**What to do**
Pull each line containing "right" out of the data and copy it.

**Supplied data**
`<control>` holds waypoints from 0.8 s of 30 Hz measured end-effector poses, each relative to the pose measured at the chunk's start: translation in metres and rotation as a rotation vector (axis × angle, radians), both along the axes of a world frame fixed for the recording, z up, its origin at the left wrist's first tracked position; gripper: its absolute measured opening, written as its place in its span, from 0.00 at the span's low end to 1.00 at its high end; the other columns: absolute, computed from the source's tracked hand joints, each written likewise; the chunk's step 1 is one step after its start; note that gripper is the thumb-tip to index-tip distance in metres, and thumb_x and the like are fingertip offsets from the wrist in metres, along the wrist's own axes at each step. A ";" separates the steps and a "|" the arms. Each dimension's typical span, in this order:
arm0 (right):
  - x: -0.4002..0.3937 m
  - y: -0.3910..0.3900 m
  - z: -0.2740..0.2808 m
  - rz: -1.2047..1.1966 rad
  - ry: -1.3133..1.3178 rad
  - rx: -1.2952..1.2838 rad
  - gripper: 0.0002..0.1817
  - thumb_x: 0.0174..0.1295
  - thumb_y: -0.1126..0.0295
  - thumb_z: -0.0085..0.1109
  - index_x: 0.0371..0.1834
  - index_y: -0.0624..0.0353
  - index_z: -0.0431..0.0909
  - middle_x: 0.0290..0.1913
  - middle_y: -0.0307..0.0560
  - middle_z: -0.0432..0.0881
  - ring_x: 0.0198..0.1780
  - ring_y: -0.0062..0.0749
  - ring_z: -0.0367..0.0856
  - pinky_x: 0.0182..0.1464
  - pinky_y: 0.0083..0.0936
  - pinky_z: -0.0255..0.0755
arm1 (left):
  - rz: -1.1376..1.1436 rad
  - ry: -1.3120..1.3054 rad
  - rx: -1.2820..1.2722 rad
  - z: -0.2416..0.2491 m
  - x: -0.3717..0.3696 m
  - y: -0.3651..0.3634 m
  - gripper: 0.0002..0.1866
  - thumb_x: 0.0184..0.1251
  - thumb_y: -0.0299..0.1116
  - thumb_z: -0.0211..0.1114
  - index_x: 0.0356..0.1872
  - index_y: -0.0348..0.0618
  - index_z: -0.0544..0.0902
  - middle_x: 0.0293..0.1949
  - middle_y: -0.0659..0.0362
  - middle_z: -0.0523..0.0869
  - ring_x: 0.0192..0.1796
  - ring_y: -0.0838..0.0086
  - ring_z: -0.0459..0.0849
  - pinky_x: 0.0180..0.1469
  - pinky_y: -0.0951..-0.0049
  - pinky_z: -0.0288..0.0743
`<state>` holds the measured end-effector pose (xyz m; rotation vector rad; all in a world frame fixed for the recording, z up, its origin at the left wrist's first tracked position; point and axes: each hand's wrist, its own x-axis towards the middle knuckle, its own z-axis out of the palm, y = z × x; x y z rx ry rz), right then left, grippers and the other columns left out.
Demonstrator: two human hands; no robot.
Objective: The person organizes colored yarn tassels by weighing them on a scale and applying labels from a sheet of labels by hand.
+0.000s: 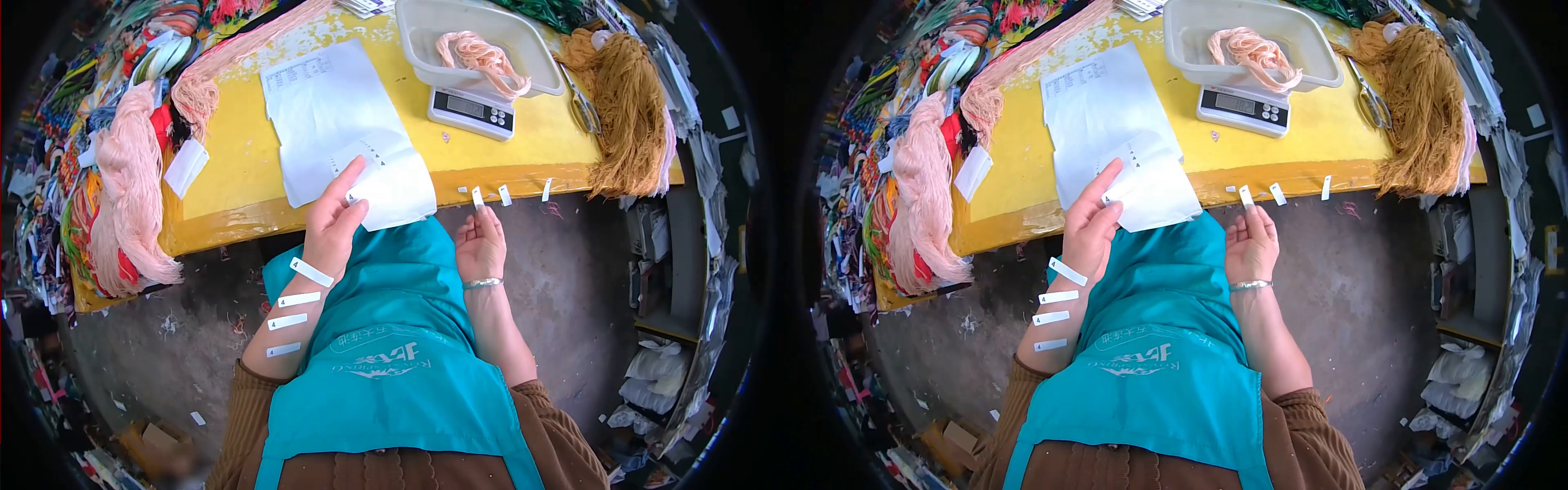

**Solution to this problem**
arm0 (right):
`<state>` holds the measured end-effector pose (xyz m; rotation vector rad; all in a world frame fixed for the recording, z up, its origin at the left wrist's first tracked position; point and axes: each hand's wrist, its own x-axis towards the middle knuckle, its own z-axis out of the palm, y = z × x; x y z rx ry rz), right then left, grippers and the other columns left out.

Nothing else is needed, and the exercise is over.